# Stoichiometry Problems, Limiting Reagent, Acid/Base, Balancing Chemical Equations

1. A solution is prepared by dissolving 10.8g ammonium sulfate in enough water to make 100.0mL of stock solution. A 10.00mL sample of this stock solution is added to 50.00mL of water. Calculate the concentration of ammonium ions and sulfate ions in the final solution.

2. One of the most commonly used white pigments in paint is a compound of titanium and oxygen that contains 59.9% Ti by mass. Determine the empirical formula of this compound.

3. A compound that contains only nitrogen and oxygen is 30.4% N by mass; the molar mass of the compound is 92g/mol. What is the empirical formula of the compound? What is the molecular formula of the compound?

4. Mercury and bromide will react with each other to produce mercury (II) bromide:

Hg(l) + Br2(l)  HgBr2(s)

a) What mass of HgBr2 can be produced form the reaction of 10.0g Hg and 9.00g Br2? What mass of which reagent is left unreacted?

b) What mass of HgBr2 can be produced form the reaction of 5.00mL mercury (density = 13.6g/mL) and 4.00mL bromine (density = 3.10g/mL)?
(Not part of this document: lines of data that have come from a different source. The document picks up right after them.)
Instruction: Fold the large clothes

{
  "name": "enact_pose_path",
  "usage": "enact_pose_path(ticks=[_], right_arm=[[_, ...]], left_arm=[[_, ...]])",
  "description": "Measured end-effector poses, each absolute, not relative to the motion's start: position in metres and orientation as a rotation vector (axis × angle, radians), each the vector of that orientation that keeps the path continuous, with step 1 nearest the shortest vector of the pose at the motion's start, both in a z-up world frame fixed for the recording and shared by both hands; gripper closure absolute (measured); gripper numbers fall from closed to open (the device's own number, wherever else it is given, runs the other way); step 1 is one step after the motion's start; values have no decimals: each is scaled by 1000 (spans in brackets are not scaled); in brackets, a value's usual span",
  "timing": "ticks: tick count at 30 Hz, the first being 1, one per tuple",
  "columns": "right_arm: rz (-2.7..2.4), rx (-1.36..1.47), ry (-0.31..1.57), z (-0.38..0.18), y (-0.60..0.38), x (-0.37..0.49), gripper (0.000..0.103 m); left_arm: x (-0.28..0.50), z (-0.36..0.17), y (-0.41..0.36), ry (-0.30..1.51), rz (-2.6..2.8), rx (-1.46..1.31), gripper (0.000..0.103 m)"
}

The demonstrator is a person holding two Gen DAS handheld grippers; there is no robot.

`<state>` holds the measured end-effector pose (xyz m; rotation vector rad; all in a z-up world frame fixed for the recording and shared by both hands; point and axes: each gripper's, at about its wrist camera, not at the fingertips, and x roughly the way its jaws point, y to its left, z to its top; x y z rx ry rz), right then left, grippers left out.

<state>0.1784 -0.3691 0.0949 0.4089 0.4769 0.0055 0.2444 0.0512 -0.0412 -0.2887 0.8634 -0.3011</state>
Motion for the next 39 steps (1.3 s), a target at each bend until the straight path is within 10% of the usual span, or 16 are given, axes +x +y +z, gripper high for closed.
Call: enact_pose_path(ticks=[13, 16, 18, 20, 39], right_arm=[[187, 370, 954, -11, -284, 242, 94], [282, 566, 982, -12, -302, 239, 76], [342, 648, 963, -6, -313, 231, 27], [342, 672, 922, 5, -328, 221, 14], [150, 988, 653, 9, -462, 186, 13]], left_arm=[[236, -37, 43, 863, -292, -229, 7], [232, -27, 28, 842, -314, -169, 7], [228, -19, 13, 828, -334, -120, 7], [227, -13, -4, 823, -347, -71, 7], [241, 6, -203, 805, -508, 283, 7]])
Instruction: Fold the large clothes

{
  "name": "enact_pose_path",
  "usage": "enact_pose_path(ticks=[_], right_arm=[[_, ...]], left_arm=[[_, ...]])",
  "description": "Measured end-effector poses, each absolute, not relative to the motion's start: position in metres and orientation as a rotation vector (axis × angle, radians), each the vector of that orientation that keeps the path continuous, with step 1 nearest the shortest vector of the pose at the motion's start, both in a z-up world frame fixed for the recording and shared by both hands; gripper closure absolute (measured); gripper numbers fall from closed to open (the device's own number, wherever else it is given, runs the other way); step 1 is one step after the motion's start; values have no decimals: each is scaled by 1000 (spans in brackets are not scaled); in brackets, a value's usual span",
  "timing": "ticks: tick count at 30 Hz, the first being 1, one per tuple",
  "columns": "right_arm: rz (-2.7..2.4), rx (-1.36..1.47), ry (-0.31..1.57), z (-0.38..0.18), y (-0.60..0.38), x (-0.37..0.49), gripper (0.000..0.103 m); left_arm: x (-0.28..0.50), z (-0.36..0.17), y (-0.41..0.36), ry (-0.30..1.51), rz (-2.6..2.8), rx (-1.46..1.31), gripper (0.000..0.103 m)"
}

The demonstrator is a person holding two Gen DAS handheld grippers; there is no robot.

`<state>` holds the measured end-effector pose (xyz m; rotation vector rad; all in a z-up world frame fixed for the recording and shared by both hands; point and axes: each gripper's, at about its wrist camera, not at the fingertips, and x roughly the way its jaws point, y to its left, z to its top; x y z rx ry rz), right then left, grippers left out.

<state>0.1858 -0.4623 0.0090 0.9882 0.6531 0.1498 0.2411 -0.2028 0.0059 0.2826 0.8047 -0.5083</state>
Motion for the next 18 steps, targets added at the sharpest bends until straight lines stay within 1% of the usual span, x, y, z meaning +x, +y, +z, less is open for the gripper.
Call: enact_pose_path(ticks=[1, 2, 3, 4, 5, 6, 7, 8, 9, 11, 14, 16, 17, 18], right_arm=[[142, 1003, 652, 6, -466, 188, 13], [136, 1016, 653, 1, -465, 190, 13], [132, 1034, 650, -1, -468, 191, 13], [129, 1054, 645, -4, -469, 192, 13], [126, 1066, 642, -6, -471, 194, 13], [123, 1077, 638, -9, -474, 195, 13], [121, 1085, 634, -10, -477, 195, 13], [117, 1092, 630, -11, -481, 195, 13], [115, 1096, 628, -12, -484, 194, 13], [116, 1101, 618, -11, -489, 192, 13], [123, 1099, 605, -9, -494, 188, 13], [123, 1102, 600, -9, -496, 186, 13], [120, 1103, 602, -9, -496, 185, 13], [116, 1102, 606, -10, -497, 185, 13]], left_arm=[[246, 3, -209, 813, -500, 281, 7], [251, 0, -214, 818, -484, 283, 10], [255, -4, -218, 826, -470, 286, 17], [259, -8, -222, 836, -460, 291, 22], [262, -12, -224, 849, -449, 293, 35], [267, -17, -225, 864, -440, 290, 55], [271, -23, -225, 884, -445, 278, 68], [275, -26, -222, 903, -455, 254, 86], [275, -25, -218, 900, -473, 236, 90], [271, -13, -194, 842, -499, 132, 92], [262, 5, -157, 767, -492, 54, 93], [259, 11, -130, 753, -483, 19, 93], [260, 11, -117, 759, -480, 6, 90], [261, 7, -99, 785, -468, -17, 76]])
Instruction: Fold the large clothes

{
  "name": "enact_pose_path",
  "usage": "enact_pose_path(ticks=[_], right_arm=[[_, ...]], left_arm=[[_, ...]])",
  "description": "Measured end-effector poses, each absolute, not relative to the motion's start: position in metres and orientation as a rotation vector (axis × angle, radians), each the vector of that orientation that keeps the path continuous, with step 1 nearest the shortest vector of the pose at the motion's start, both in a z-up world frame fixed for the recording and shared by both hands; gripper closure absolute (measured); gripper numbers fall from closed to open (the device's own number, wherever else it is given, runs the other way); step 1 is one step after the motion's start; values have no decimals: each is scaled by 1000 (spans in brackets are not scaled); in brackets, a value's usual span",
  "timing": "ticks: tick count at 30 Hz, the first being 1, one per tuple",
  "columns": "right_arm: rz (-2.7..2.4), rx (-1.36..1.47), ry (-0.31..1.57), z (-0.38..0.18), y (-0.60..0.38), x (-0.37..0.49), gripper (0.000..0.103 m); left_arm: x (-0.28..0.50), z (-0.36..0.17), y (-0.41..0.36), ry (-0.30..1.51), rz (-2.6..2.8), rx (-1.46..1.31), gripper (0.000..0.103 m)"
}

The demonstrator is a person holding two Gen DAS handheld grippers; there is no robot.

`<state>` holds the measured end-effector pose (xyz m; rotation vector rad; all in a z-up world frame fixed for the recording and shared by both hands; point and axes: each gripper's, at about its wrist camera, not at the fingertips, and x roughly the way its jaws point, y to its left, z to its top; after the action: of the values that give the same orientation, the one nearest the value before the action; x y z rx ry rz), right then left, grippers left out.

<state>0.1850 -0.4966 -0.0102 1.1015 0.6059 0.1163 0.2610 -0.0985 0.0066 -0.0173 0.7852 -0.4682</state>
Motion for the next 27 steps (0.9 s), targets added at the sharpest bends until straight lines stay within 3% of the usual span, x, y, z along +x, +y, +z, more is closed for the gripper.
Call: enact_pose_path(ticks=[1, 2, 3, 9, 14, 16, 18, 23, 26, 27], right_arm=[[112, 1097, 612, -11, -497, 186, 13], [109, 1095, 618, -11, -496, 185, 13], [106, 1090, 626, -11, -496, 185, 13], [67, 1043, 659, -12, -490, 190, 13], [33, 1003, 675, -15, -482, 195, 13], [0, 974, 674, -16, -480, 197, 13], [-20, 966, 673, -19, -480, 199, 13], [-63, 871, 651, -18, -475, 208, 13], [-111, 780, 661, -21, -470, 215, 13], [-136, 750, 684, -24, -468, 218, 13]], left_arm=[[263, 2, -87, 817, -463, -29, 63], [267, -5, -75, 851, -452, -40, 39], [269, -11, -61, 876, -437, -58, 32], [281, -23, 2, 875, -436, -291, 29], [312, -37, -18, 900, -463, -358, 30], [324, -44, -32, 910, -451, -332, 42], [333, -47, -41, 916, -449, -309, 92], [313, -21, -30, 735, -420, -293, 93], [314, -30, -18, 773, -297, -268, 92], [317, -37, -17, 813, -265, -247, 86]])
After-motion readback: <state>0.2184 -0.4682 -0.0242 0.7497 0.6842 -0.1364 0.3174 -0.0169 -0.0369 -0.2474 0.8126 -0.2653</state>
5. Consider the following unbalanced reaction:

Ca3(PO4)2 + H2SO4  CaSO4 + H3PO4

What masses of calcium sulfate and phosphoric acid can be produced from the reaction of 1.0kg calcium phosphate with 1.0kg concentrated sulfuric acid (98% H2SO4 by mass)?

6. What volume of each of the following acids will react completely with 50.00mL of 0.200M NaOH?

a) 0.100 M HCl

b) 0.150 M HNO3

c) 0.200 M HC2H3O2 (1 acidic hydrogen)

Thanks in advance! See attached for full problem.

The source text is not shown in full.